#### STORED DATA
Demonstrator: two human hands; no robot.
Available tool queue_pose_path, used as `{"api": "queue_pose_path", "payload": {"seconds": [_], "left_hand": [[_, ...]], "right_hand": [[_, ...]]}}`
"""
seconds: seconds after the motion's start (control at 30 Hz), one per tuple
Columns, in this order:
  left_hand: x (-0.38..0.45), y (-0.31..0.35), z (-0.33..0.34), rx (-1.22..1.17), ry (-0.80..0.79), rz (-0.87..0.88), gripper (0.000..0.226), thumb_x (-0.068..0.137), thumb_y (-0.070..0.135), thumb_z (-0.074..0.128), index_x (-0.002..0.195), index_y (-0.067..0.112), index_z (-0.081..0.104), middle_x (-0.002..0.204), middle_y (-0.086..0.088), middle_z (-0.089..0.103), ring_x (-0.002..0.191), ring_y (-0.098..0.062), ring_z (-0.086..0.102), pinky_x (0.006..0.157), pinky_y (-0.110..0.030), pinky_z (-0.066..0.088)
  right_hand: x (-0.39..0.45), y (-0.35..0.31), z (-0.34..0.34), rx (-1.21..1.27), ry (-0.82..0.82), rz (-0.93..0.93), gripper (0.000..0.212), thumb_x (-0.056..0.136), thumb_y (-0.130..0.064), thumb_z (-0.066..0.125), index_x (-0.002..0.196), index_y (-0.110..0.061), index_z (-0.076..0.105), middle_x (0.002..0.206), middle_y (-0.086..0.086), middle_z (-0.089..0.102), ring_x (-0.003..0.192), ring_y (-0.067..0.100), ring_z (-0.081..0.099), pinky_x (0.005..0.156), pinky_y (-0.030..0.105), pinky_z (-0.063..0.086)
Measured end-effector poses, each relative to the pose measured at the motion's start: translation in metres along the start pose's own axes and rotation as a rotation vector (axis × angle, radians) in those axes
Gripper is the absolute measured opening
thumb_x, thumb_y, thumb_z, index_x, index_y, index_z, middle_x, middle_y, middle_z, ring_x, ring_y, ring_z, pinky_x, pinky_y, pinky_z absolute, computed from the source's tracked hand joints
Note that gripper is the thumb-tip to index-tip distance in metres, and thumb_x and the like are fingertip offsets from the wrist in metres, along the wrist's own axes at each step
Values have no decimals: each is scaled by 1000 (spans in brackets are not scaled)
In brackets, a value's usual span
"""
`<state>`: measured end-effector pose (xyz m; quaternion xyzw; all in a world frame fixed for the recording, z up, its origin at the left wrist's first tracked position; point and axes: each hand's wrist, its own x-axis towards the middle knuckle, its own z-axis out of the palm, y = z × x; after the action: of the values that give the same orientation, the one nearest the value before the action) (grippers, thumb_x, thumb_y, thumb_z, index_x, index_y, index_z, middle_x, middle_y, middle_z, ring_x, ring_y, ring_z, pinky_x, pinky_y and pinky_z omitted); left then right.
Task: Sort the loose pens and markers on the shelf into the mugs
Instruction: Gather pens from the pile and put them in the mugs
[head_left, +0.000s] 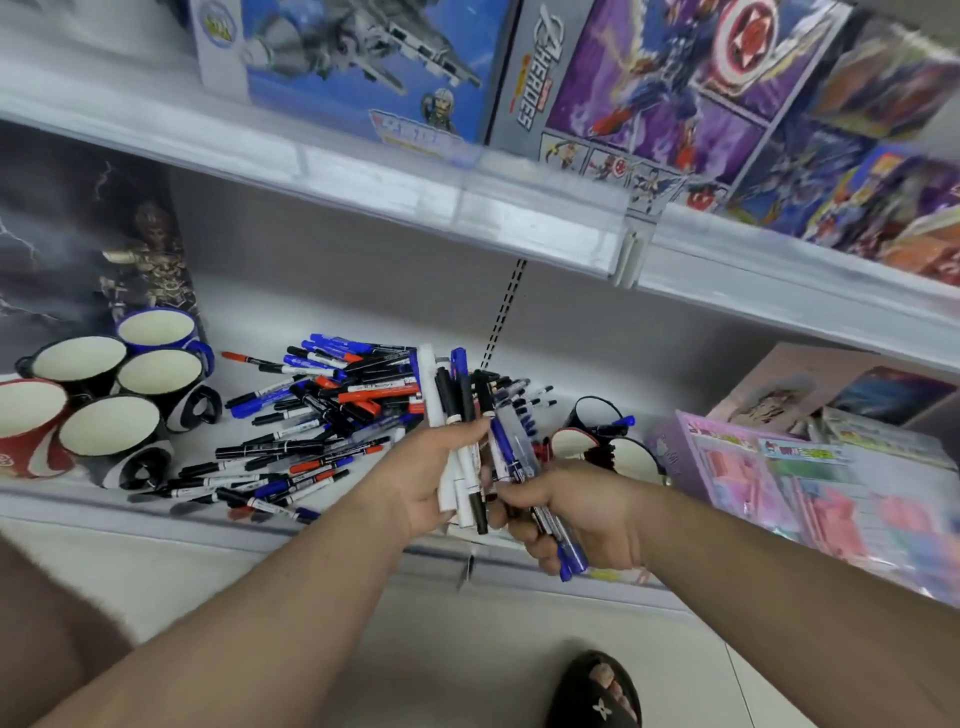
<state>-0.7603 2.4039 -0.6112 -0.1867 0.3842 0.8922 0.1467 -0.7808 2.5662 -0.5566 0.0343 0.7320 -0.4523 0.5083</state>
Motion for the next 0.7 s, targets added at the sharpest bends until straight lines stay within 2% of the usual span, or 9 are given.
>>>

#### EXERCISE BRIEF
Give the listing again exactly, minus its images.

#### RESPONSE TO THE TASK
Demonstrator: two human hands; no robot.
Available tool queue_pose_path, used as `{"api": "queue_pose_path", "payload": {"seconds": [_], "left_hand": [[_, ...]], "right_hand": [[_, ...]]}}`
"""
seconds: seconds after the motion's start (control at 30 Hz), one per tuple
Columns, in this order:
  left_hand: x (-0.38..0.45), y (-0.31..0.35), z (-0.33..0.34), rx (-1.22..1.17), ry (-0.80..0.79), rz (-0.87..0.88), gripper (0.000..0.226), thumb_x (-0.068..0.137), thumb_y (-0.070..0.135), thumb_z (-0.074..0.128), index_x (-0.002..0.195), index_y (-0.067..0.112), index_z (-0.081..0.104), middle_x (-0.002..0.204), middle_y (-0.086..0.088), middle_z (-0.089..0.103), ring_x (-0.002..0.191), ring_y (-0.098..0.062), ring_z (-0.086..0.102), pinky_x (0.006..0.157), pinky_y (-0.110..0.030), pinky_z (-0.066..0.088)
  right_hand: x (-0.39..0.45), y (-0.35..0.31), z (-0.34..0.34), rx (-1.21..1.27), ry (-0.82..0.82), rz (-0.93..0.93), gripper (0.000..0.212), thumb_x (-0.056..0.136), thumb_y (-0.130..0.064), thumb_z (-0.066..0.125), index_x (-0.002..0.196), index_y (-0.110..0.061), index_z (-0.076..0.105), middle_x (0.002..0.206), middle_y (-0.086..0.086), middle_z (-0.089..0.102), ring_x (-0.003..0.192), ring_y (-0.067..0.100), ring_z (-0.081..0.099), pinky_x (0.005..0.156), pinky_y (-0.030..0.105), pinky_z (-0.063..0.086)
Measured end-effector poses, each relative to the pose measured at the motion's start: translation in metres along the start pose's own axes and rotation as a rotation vector (axis × angle, radians) in those axes
Gripper is the absolute measured opening
thumb_x, thumb_y, thumb_z, index_x, index_y, index_z, middle_x, middle_y, middle_z, ring_x, ring_y, ring_z, pinky_x, pinky_y, pinky_z absolute, computed from the source's tracked hand joints
Note that gripper is the thumb-tip to index-tip distance in metres, and thumb_x and the like are fingertip offsets from the wrist in metres, along the wrist's own axes at each step
Values have no decimals: each is scaled by 1000 (spans in brackets are not scaled)
In brackets, a value's usual span
"""
`<state>`: measured end-effector pose (xyz m; quaternion xyzw; all in a world frame fixed for the recording, z up, its origin at the left wrist's first tracked position; point and axes: each hand's wrist, its own x-axis towards the middle knuckle, its own z-axis out of the palm, y = z × x; after the action: of the values that give the same orientation, the one nearest the value before the action) (grippers, thumb_x, thumb_y, thumb_z, index_x, index_y, index_z, middle_x, middle_y, middle_z, ring_x, ring_y, ring_z, pinky_x, pinky_y and pinky_z omitted); left then right.
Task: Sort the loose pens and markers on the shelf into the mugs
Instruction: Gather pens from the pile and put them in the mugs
[head_left, +0.000s] 
<state>-0.7603 2.4039 -0.6112 -0.1867 0.3842 0.8922 0.1467 -0.7808 2.5662 -0.5566 0.0343 0.7320 -0.4523 0.5083</state>
Motion for the next 0.7 s, targets added at the sharpest bends until straight lines stay within 2% of the usual span, or 9 are given.
>>>

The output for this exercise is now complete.